Nel settore dei macchinari per il legno in particolare nonostante una situazione mai totalmente ristabilita dalla caduta iniziata nel 2001 e che ha avuto il momento peggiore nel 2003 c’è sempre buona vitalità, la bilancia commerciale rimane largamente positiva con 1095 milioni di euro di export a fronte di 135 milioni di import (dati ACIMALL, 2003), e negli anni precedenti il divario era ancora più ampio. I mercati più importanti rimangono quelli tradizionali di Europa e Nord-America senza però trascurare la crescita dell’est europeo extra-UE e l’estremo oriente dove hanno impiantato i loro stabilimenti produttivi le grandi multinazionali del settore legno-mobile.
In Italia operano nel settore circa 300 aziende di dimensioni prevalentemente medio-piccole e una forza lavoro intorno alle 12000 unità. La produzione è concentrata in distretti nelle zone di Rimini, Pesaro, Thiene e in Brianza. Le quattro regioni ospitanti i distretti, Emilia Romagna, Marche, Veneto e Lombardia coprono quasi il 90% del fatturato nazionale del settore. Anche la concorrenza a livello internazionale proviene in gran parte da paesi tradizionali, la Germania in particolare.

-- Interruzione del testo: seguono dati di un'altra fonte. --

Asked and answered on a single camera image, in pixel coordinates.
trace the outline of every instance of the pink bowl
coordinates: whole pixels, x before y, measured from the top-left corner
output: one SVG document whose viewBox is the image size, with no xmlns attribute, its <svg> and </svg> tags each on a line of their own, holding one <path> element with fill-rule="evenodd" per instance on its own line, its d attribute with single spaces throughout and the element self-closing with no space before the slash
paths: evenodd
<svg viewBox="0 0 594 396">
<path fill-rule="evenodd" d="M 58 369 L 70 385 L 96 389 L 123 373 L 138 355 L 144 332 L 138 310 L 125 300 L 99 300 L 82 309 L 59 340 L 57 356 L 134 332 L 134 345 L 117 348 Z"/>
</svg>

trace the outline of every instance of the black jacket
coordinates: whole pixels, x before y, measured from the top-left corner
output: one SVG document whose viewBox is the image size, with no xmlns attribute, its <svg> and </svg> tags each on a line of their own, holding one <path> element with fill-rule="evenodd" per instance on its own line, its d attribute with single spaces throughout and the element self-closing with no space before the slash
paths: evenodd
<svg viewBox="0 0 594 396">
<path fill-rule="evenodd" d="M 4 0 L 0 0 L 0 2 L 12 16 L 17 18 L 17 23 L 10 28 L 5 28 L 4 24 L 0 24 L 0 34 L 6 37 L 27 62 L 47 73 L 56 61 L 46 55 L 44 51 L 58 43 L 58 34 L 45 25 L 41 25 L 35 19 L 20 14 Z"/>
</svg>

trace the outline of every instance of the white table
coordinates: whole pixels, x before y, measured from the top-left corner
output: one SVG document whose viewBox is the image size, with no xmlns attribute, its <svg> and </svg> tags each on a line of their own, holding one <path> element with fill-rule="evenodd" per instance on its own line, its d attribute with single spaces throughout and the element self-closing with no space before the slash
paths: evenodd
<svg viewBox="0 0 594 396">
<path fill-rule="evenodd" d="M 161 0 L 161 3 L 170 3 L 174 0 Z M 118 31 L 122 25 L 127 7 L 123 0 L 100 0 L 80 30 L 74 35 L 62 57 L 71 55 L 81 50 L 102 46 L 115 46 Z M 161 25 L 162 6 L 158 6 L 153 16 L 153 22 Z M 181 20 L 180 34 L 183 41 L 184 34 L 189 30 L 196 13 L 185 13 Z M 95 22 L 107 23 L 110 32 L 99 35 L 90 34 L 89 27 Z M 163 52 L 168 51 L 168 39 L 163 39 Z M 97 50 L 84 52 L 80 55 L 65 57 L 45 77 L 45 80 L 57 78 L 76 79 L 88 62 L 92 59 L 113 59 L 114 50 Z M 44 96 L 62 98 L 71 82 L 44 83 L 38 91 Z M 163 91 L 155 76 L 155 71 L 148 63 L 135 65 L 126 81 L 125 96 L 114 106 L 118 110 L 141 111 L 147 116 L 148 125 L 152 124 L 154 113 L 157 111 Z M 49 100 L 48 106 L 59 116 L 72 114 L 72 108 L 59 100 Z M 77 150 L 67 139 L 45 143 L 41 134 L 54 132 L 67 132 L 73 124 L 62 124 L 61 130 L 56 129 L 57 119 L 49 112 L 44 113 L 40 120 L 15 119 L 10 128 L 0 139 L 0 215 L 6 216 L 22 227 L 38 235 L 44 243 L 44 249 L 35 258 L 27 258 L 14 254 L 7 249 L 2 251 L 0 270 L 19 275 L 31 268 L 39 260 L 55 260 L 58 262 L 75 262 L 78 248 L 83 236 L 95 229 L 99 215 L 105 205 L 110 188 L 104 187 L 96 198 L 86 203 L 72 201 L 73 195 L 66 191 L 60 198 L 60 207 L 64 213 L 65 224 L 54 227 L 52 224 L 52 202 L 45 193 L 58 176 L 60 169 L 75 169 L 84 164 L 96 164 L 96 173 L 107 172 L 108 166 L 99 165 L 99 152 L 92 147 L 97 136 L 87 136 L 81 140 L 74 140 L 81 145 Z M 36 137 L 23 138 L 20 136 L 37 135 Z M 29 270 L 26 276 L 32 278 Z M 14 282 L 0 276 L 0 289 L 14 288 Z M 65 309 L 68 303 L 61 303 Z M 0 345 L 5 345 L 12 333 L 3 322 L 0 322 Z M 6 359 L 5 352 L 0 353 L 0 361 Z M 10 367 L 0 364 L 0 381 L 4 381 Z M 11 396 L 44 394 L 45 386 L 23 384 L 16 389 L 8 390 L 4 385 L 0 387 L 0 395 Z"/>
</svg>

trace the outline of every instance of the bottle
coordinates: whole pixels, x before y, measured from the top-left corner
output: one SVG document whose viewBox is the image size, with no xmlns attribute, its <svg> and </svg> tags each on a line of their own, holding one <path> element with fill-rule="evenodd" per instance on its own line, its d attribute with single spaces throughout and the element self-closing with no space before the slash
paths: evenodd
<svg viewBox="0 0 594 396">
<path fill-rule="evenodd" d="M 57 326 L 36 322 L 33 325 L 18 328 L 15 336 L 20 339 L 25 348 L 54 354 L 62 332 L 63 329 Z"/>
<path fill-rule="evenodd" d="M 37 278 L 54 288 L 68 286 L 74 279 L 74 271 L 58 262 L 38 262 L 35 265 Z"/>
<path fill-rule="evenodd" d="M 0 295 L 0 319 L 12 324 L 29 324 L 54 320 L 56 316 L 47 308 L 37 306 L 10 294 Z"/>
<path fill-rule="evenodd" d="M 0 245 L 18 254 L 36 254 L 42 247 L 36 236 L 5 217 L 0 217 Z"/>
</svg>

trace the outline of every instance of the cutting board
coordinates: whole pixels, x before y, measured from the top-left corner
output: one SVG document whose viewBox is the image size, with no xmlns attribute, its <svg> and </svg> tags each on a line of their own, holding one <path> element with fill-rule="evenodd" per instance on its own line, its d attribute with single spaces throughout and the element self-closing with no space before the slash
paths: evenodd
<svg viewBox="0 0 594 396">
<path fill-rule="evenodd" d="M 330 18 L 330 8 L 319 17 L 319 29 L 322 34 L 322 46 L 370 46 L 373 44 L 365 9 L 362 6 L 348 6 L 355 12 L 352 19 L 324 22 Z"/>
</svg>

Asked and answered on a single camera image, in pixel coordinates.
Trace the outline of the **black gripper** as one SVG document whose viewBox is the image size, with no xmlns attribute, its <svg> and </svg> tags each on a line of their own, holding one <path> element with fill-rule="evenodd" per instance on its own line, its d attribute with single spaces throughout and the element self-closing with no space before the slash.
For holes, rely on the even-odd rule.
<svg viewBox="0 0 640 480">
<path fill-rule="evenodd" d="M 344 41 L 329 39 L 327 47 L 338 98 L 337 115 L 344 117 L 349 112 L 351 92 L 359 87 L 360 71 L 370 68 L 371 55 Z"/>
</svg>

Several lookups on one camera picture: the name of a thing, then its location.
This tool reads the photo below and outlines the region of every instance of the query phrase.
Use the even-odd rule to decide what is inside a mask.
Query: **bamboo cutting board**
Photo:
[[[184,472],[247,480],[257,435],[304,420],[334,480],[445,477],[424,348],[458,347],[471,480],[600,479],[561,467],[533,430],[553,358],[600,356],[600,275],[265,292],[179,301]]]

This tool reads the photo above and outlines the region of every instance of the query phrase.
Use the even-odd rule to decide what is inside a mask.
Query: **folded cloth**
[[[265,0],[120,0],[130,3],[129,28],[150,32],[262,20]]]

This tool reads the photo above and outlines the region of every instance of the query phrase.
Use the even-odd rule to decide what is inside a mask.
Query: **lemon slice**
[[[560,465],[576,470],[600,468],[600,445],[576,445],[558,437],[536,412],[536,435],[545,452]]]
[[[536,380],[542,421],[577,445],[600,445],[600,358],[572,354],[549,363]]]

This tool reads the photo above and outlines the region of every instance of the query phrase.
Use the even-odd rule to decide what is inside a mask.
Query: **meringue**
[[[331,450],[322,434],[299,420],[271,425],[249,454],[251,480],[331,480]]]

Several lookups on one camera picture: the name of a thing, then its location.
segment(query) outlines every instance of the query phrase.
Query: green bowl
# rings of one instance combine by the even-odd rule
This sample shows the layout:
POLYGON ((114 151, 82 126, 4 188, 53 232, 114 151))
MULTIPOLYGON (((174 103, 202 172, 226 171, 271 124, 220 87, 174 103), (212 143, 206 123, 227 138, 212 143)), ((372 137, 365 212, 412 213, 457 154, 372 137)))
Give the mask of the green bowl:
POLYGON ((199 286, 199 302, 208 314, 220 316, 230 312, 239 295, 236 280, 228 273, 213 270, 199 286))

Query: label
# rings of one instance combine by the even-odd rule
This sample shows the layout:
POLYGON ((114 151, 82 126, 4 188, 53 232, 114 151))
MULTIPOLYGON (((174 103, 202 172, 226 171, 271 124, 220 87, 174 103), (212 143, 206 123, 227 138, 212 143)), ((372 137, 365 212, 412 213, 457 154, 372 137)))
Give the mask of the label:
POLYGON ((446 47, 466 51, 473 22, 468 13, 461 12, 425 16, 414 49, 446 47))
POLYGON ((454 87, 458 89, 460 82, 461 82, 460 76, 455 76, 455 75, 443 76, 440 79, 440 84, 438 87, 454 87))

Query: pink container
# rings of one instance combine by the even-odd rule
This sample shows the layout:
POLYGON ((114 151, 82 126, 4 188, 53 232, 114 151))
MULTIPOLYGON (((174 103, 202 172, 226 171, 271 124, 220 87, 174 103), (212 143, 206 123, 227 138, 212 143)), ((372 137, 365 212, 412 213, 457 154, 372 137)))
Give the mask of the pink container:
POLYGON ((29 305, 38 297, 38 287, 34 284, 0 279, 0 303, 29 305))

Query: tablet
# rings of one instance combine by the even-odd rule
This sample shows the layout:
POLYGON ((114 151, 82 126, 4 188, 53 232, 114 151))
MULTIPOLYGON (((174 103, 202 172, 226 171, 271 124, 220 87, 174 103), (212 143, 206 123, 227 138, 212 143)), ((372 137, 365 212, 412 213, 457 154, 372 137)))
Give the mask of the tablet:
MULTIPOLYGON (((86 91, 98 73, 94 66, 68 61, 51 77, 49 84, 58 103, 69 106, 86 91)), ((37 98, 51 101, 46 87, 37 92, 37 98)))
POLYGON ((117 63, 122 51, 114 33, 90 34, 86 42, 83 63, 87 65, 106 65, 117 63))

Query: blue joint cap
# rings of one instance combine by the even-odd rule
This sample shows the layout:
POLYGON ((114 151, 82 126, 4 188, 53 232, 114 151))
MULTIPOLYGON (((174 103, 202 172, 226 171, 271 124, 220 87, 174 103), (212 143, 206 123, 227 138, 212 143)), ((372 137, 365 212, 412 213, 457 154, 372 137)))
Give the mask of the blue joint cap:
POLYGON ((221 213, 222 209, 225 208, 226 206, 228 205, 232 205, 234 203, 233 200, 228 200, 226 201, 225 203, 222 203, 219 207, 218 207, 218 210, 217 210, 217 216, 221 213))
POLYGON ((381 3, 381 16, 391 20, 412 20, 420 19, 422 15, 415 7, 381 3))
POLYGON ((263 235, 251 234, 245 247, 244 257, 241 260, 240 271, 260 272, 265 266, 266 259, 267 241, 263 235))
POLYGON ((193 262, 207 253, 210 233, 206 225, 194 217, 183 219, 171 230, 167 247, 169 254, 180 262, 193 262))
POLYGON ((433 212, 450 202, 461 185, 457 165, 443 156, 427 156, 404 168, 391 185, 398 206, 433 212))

Con il passare del tempo c’è stata una progressiva concentrazione degli operatori che ha portato, ad avere sulla scena pochi grandi gruppi diversificati protagonisti del contesto competitivo. I leader hanno effettuato acquisizioni in settori correlati per usufruire dei vantaggi dimensionali senza rischiare di perdere identità o creare situazioni di eccessiva complessità gestionale. Le aziende operanti nel settore delle macchine per la lavorazione del legno, sia i grandi gruppi che le piccole officine meccaniche, hanno la caratteristica comune di essere fortemente integrate verticalmente tanto che i leader di settore posseggono o hanno controllo diretto delle fonderie fino alle filiali commerciali dislocate in tutto il mondo. Dove possibile aziende specializzate si occupano della componentistica vendendo sia all’interno del gruppo che sul mercato verso terzi. Nella fase produttiva la presenza di know-how è ancora prevalente sui possibili vantaggi derivanti da un’eventuale delocalizzazione verso luoghi dove il costo del lavoro è più basso.
Quello dei macchinari per la lavorazione del legno è dunque un settore maturo e tradizionale per dinamiche competitive (l’innovazione è incrementale, si lavora su costi e specifiche tecniche del prodotto) e anche per tecniche manageriali. Terminata nel 2001 una fase di crescita il settore è alla ricerca di efficienza, redditività e dove possibile occasioni di espansione. L’attività di ricerca e sviluppo anche in collaborazione con Università e centri di ricerca riguarda nelle aziende leader investimenti intorno al 5-6% del fatturato, altro aspetto insieme a contenimento dei costi e capacità commerciali che può mettere in difficoltà le PMI del settore ma esalta l’attuale situazione: una globalizzazione italo-tedesca.